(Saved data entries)
----------

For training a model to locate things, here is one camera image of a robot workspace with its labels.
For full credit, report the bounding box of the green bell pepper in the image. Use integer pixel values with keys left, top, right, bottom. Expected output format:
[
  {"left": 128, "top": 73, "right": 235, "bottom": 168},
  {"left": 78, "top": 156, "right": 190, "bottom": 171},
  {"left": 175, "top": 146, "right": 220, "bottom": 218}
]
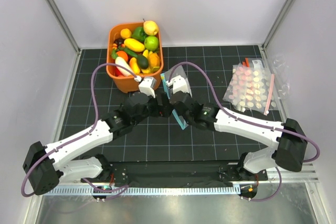
[{"left": 131, "top": 26, "right": 148, "bottom": 43}]

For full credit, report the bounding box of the slotted cable duct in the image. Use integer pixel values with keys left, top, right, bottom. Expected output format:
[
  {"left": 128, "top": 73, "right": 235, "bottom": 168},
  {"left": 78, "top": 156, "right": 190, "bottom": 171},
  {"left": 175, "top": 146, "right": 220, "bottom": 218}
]
[{"left": 45, "top": 184, "right": 240, "bottom": 196}]

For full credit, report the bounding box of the white radish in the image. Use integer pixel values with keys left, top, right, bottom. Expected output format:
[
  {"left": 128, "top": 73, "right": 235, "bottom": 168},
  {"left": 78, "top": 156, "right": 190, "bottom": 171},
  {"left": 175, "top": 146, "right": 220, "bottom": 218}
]
[{"left": 114, "top": 56, "right": 135, "bottom": 77}]

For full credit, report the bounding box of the green apple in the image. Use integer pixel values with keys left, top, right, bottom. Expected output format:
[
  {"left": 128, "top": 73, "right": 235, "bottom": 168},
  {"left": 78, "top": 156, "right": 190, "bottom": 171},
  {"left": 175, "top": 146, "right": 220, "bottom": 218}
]
[{"left": 144, "top": 36, "right": 159, "bottom": 51}]

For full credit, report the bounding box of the yellow lemon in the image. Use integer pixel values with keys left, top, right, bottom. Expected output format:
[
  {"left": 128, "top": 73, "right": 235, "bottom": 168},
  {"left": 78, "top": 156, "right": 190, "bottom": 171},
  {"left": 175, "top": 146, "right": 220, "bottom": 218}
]
[{"left": 120, "top": 28, "right": 132, "bottom": 39}]

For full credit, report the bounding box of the bag of pink sliced food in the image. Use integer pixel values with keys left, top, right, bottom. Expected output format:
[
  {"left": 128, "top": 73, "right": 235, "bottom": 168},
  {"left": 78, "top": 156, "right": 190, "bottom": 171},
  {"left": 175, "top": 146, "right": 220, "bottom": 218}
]
[{"left": 223, "top": 58, "right": 277, "bottom": 115}]

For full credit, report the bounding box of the dark green avocado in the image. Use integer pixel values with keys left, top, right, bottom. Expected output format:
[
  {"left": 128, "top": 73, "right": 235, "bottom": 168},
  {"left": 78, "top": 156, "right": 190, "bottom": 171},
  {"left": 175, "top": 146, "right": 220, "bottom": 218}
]
[{"left": 136, "top": 55, "right": 149, "bottom": 69}]

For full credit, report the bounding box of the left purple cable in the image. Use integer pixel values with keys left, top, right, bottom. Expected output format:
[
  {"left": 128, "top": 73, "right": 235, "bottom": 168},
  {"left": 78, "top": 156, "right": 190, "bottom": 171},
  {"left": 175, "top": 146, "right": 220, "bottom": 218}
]
[{"left": 20, "top": 63, "right": 144, "bottom": 201}]

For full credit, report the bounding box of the orange plastic bin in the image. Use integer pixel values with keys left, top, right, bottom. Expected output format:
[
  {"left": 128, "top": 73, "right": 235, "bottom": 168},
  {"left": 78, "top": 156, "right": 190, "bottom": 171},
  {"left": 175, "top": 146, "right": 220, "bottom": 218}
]
[{"left": 106, "top": 22, "right": 164, "bottom": 93}]

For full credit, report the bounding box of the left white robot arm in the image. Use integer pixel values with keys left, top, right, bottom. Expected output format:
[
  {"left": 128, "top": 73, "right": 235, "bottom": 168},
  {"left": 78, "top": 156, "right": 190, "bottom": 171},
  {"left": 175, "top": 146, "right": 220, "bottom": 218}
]
[{"left": 21, "top": 91, "right": 173, "bottom": 197}]

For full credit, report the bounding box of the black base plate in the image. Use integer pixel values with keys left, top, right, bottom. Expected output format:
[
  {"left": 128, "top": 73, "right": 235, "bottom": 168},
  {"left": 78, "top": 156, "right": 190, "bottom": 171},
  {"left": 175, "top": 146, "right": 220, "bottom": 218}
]
[{"left": 81, "top": 161, "right": 268, "bottom": 188}]

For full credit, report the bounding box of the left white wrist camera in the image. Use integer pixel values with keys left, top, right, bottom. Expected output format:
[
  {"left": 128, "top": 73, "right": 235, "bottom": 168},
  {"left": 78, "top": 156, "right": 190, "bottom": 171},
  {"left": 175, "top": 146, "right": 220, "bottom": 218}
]
[{"left": 138, "top": 77, "right": 156, "bottom": 98}]

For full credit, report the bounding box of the yellow mango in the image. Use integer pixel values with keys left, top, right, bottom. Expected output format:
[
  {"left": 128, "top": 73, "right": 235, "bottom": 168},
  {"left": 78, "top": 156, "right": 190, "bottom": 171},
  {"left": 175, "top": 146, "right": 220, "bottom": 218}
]
[{"left": 124, "top": 38, "right": 145, "bottom": 52}]

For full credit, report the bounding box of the clear blue zip bag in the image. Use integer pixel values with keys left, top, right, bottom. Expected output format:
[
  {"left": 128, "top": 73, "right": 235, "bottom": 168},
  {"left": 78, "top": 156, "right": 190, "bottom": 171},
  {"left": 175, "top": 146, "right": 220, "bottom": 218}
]
[{"left": 160, "top": 65, "right": 194, "bottom": 130}]

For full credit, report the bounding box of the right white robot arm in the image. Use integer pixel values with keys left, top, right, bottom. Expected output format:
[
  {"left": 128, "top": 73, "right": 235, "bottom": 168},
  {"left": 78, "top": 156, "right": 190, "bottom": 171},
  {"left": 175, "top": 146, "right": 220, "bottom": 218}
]
[{"left": 170, "top": 91, "right": 307, "bottom": 180}]

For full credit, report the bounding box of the black grid mat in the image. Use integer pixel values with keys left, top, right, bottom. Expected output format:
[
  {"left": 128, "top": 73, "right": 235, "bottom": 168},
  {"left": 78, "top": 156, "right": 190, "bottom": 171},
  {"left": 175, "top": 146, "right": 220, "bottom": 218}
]
[{"left": 59, "top": 45, "right": 264, "bottom": 162}]

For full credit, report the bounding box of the orange tangerine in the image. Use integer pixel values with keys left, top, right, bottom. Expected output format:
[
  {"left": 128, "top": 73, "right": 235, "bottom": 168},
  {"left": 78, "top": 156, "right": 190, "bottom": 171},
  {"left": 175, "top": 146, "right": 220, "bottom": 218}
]
[{"left": 117, "top": 51, "right": 129, "bottom": 62}]

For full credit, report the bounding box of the orange bell pepper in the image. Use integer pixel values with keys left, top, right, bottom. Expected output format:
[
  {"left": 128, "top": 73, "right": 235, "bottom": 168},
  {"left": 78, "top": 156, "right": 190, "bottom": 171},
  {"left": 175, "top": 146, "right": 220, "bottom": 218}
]
[{"left": 148, "top": 53, "right": 161, "bottom": 68}]

----------

What to do: Write out the records in full and exactly, omitting the pictures they hold.

Task response:
For training a model to locate things, here is one camera image of a robot workspace with its labels.
For full credit, report the bounding box of the green bell pepper in the image. Use integer pixel values with keys left, top, right, bottom. Expected output format:
[
  {"left": 128, "top": 73, "right": 235, "bottom": 168},
  {"left": 78, "top": 156, "right": 190, "bottom": 171},
  {"left": 175, "top": 146, "right": 220, "bottom": 218}
]
[{"left": 131, "top": 26, "right": 148, "bottom": 43}]

For full credit, report the bounding box of the slotted cable duct in the image. Use integer pixel values with keys left, top, right, bottom. Expected output format:
[
  {"left": 128, "top": 73, "right": 235, "bottom": 168},
  {"left": 78, "top": 156, "right": 190, "bottom": 171},
  {"left": 175, "top": 146, "right": 220, "bottom": 218}
]
[{"left": 45, "top": 184, "right": 240, "bottom": 196}]

For full credit, report the bounding box of the white radish in the image. Use integer pixel values with keys left, top, right, bottom. Expected output format:
[
  {"left": 128, "top": 73, "right": 235, "bottom": 168},
  {"left": 78, "top": 156, "right": 190, "bottom": 171},
  {"left": 175, "top": 146, "right": 220, "bottom": 218}
]
[{"left": 114, "top": 56, "right": 135, "bottom": 77}]

For full credit, report the bounding box of the green apple in the image. Use integer pixel values with keys left, top, right, bottom. Expected output format:
[
  {"left": 128, "top": 73, "right": 235, "bottom": 168},
  {"left": 78, "top": 156, "right": 190, "bottom": 171},
  {"left": 175, "top": 146, "right": 220, "bottom": 218}
]
[{"left": 144, "top": 36, "right": 159, "bottom": 51}]

For full credit, report the bounding box of the yellow lemon in the image. Use integer pixel values with keys left, top, right, bottom. Expected output format:
[
  {"left": 128, "top": 73, "right": 235, "bottom": 168},
  {"left": 78, "top": 156, "right": 190, "bottom": 171},
  {"left": 175, "top": 146, "right": 220, "bottom": 218}
]
[{"left": 120, "top": 28, "right": 132, "bottom": 39}]

For full credit, report the bounding box of the bag of pink sliced food in the image. Use integer pixel values with keys left, top, right, bottom. Expected output format:
[
  {"left": 128, "top": 73, "right": 235, "bottom": 168},
  {"left": 78, "top": 156, "right": 190, "bottom": 171},
  {"left": 175, "top": 146, "right": 220, "bottom": 218}
]
[{"left": 223, "top": 58, "right": 277, "bottom": 115}]

For full credit, report the bounding box of the dark green avocado in the image. Use integer pixel values with keys left, top, right, bottom. Expected output format:
[
  {"left": 128, "top": 73, "right": 235, "bottom": 168},
  {"left": 78, "top": 156, "right": 190, "bottom": 171},
  {"left": 175, "top": 146, "right": 220, "bottom": 218}
]
[{"left": 136, "top": 55, "right": 149, "bottom": 69}]

For full credit, report the bounding box of the left purple cable in the image. Use integer pixel values with keys left, top, right, bottom. Expected output format:
[
  {"left": 128, "top": 73, "right": 235, "bottom": 168},
  {"left": 78, "top": 156, "right": 190, "bottom": 171},
  {"left": 175, "top": 146, "right": 220, "bottom": 218}
]
[{"left": 20, "top": 63, "right": 144, "bottom": 201}]

For full credit, report the bounding box of the orange plastic bin in the image. Use integer pixel values with keys left, top, right, bottom. Expected output format:
[
  {"left": 128, "top": 73, "right": 235, "bottom": 168},
  {"left": 78, "top": 156, "right": 190, "bottom": 171},
  {"left": 175, "top": 146, "right": 220, "bottom": 218}
]
[{"left": 106, "top": 22, "right": 164, "bottom": 93}]

For full credit, report the bounding box of the left white robot arm in the image. Use integer pixel values with keys left, top, right, bottom. Expected output format:
[
  {"left": 128, "top": 73, "right": 235, "bottom": 168},
  {"left": 78, "top": 156, "right": 190, "bottom": 171},
  {"left": 175, "top": 146, "right": 220, "bottom": 218}
]
[{"left": 21, "top": 91, "right": 173, "bottom": 197}]

For full credit, report the bounding box of the black base plate in the image. Use integer pixel values with keys left, top, right, bottom. Expected output format:
[
  {"left": 128, "top": 73, "right": 235, "bottom": 168},
  {"left": 78, "top": 156, "right": 190, "bottom": 171},
  {"left": 175, "top": 146, "right": 220, "bottom": 218}
]
[{"left": 81, "top": 161, "right": 268, "bottom": 188}]

For full credit, report the bounding box of the left white wrist camera in the image. Use integer pixel values with keys left, top, right, bottom. Expected output format:
[
  {"left": 128, "top": 73, "right": 235, "bottom": 168},
  {"left": 78, "top": 156, "right": 190, "bottom": 171},
  {"left": 175, "top": 146, "right": 220, "bottom": 218}
]
[{"left": 138, "top": 77, "right": 156, "bottom": 98}]

For full credit, report the bounding box of the yellow mango in the image. Use integer pixel values with keys left, top, right, bottom. Expected output format:
[
  {"left": 128, "top": 73, "right": 235, "bottom": 168},
  {"left": 78, "top": 156, "right": 190, "bottom": 171},
  {"left": 175, "top": 146, "right": 220, "bottom": 218}
]
[{"left": 124, "top": 38, "right": 145, "bottom": 52}]

For full credit, report the bounding box of the clear blue zip bag in the image. Use integer pixel values with keys left, top, right, bottom. Expected output format:
[
  {"left": 128, "top": 73, "right": 235, "bottom": 168},
  {"left": 78, "top": 156, "right": 190, "bottom": 171},
  {"left": 175, "top": 146, "right": 220, "bottom": 218}
]
[{"left": 160, "top": 65, "right": 194, "bottom": 130}]

For full credit, report the bounding box of the right white robot arm in the image. Use integer pixel values with keys left, top, right, bottom. Expected output format:
[
  {"left": 128, "top": 73, "right": 235, "bottom": 168},
  {"left": 78, "top": 156, "right": 190, "bottom": 171},
  {"left": 175, "top": 146, "right": 220, "bottom": 218}
]
[{"left": 170, "top": 91, "right": 307, "bottom": 180}]

For full credit, report the bounding box of the black grid mat in the image. Use integer pixel values with keys left, top, right, bottom. Expected output format:
[
  {"left": 128, "top": 73, "right": 235, "bottom": 168},
  {"left": 78, "top": 156, "right": 190, "bottom": 171},
  {"left": 175, "top": 146, "right": 220, "bottom": 218}
]
[{"left": 59, "top": 45, "right": 264, "bottom": 162}]

For full credit, report the bounding box of the orange tangerine in the image. Use integer pixel values with keys left, top, right, bottom. Expected output format:
[
  {"left": 128, "top": 73, "right": 235, "bottom": 168},
  {"left": 78, "top": 156, "right": 190, "bottom": 171},
  {"left": 175, "top": 146, "right": 220, "bottom": 218}
]
[{"left": 117, "top": 51, "right": 129, "bottom": 62}]

For full credit, report the bounding box of the orange bell pepper in the image. Use integer pixel values with keys left, top, right, bottom. Expected output format:
[
  {"left": 128, "top": 73, "right": 235, "bottom": 168},
  {"left": 78, "top": 156, "right": 190, "bottom": 171},
  {"left": 175, "top": 146, "right": 220, "bottom": 218}
]
[{"left": 148, "top": 53, "right": 161, "bottom": 68}]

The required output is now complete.